In questo contesto, però, si rafforza la critica di chi, come Lawrence Summers, invoca un cambio di rotta della politica economica, che non si limiti alle iniezioni di liquidità o altre manovre di politica monetaria.
“Sono d’accordo con Summers, Krugmann o gli altri intervenuti in questi mesi. Il problema è che, dal 2008, viviamo sotto la minaccia di una deflazione latente che per ora è stata contenuta solo grazie alla totale dipendenza dall’espansione monetaria. Non si è fatto ricorso, come auspicabile, ad un mix di politica monetaria e fiscale, ma si è fatto ricorso alla sola arma monetaria. In questo modo si è puntellato il pavimento, evitando il tracollo, ma si è voluto ignorare il fatto che la politica monetaria da sola non è propulsiva, perciò da sola non può far ripartire la crescita. E’ una droga che è stata usata in dosi massicce anche in Cina, dove ormai siamo di fronte ad un sistema ampiamente finanziarizzato.
Non resta che accelerare sul fronte delle riforme strutturali come predica Mario Draghi.
“Non credo che sia sufficiente. Penso sia necessario, semmai, avviare politiche di stampo keynesiano, capace di creare la domanda. Ovvero sarebbe necessario far ricorso a politiche fiscali espansive finanziate da deficit. La soluzione consiste nel trasformare l’eccesso di risparmio di alcuni Paesi, penso alla Germania od alla Cina, in consumi. Bisogna ripensare il paradigma distributivo. E’ necessario ricreare equilibrio tra Paesi che hanno capacità di risparmio a destabilizzare l’economia con i loro surplus, come si è visto in più occasioni in questi anni”.

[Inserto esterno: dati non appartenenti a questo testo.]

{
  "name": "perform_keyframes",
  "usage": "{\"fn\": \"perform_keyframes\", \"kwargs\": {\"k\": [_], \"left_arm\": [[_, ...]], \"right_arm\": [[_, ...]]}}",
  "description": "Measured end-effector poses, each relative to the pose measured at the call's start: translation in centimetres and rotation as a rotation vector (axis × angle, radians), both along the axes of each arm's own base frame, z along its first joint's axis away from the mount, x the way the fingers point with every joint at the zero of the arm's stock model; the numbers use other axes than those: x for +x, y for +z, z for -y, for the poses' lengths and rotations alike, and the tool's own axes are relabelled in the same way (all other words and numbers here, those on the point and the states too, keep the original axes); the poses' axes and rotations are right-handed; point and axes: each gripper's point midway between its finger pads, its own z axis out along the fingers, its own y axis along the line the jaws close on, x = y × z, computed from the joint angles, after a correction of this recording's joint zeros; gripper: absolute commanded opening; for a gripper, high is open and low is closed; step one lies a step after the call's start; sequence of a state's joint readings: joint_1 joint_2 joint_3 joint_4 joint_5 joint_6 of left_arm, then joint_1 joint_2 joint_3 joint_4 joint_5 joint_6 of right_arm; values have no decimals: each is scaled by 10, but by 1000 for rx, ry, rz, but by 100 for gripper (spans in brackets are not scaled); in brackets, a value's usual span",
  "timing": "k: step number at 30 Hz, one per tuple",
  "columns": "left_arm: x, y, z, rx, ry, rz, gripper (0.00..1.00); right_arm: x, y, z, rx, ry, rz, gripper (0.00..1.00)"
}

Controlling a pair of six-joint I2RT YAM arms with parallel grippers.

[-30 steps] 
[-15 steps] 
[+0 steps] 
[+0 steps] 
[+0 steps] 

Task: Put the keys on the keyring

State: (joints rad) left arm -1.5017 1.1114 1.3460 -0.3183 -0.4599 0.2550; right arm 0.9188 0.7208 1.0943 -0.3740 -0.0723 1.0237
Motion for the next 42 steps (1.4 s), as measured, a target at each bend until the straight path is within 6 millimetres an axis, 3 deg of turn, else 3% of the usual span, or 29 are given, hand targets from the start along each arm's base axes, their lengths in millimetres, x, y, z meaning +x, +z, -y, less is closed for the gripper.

La Germania non ci starà di sicuro.
“Considero la crisi greca un’occasione perduta per pensare in tempo ai rimedi necessari. Sono convinto che, di questo passo, siano sempre più probabili sbocchi traumatici della crisi verso un collasso che è stato solo rinviato”.
E la Cina?
“Per loro è necessario accelerare i consumi interni. In questi anni non l’hanno fatto, preferendo battere la strada di una progressiva finanziarizzazione di un apparato economico votato all’export. Con un aggravante: hanno puntato moto sugli investimenti, specie in infrastrutture, a scapito dei consumi. A tutto vantaggio dei profitti delle imprese. La prima ricetta, in Cina come altrove, è rilanciare i consumi, l’arma anti-deflazione per eccellenza. Ma per far questo è necessaria una politica adeguata basata sull’uso della leva fiscale: il quantitative easing da solo cabalizza i guadagni verso la rendita, non la classe media”.

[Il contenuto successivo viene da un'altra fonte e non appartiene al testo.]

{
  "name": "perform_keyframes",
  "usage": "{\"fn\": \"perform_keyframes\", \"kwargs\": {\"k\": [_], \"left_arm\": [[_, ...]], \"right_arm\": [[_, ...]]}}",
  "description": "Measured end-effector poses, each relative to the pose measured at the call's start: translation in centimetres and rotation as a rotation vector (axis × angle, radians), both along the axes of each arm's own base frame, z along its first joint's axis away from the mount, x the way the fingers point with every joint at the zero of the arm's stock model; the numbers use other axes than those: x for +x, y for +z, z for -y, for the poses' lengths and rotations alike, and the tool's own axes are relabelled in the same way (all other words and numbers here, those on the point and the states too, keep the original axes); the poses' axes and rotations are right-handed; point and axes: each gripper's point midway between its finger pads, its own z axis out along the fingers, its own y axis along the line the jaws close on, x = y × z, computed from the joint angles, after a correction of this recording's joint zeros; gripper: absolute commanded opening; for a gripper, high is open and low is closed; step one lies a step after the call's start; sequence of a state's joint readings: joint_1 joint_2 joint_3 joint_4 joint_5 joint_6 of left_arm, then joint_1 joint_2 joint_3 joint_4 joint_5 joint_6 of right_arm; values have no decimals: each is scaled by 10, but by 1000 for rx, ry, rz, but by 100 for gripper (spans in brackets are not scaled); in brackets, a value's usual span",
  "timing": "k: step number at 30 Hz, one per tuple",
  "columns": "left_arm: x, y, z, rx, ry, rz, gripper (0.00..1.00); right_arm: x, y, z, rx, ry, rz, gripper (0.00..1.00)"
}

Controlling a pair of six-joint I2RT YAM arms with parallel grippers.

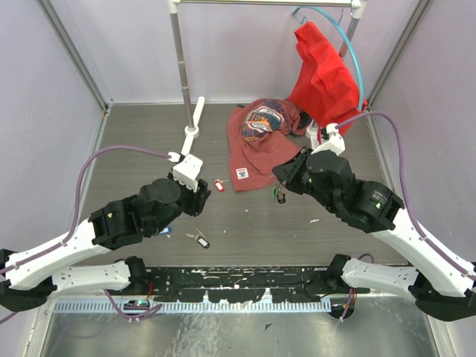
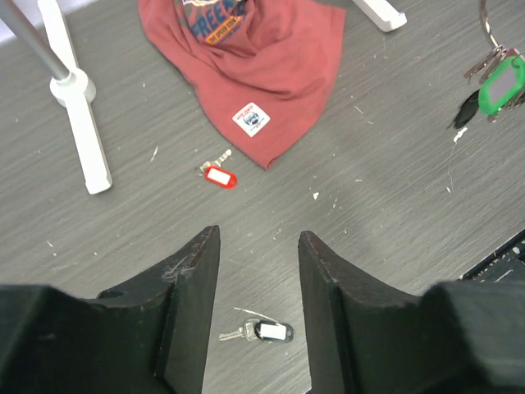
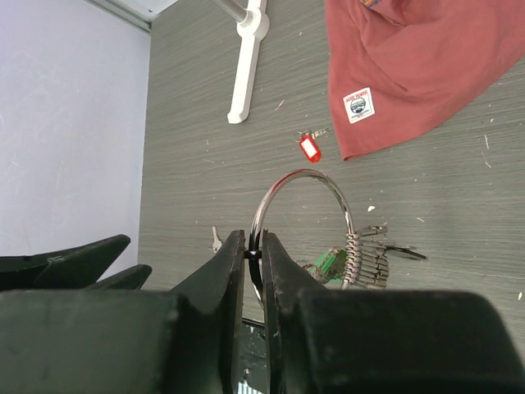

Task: Put the keys on the keyring

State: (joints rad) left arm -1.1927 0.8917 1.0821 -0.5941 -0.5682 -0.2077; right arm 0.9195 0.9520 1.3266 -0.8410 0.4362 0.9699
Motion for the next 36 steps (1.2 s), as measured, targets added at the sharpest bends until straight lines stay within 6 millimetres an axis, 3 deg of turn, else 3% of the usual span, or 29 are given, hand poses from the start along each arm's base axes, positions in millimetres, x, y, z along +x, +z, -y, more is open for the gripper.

Nel frattempo le cose vanno in maniera diversa. Non crede che ci sia un fil rouge che collega le crisi degli ultimi anni, da Atene a Shanghai?
“Penso di sì. E credo che i margini si vadano assottigliando. In questi anni la Cina, anche per il traino verso i Paesi Emergenti, ha svolto un ruolo prezioso in funzione anti-deflazione. Oggi più di ieri sarebbe perciò importante mettere in atto in provvedimenti che uno studente impari al primo corso di macroeconomia: una politica fiscale basata sulla domanda. Per quanto riguarda i tempi, temo che la crisi ci imporrà prima o poi un cambio di passo. E non sarà, temo, una passeggiata. Il mondo di oggi ha molte analogie con quello di cent’anni fa. Allora, il passaggio di leadership dal Regno Unito al nuovo ordine americano fu segnato da due conflitti mondiali. Speriamo che i processo di maturazione della nuova leadership cinese sia assai meno traumatico”.”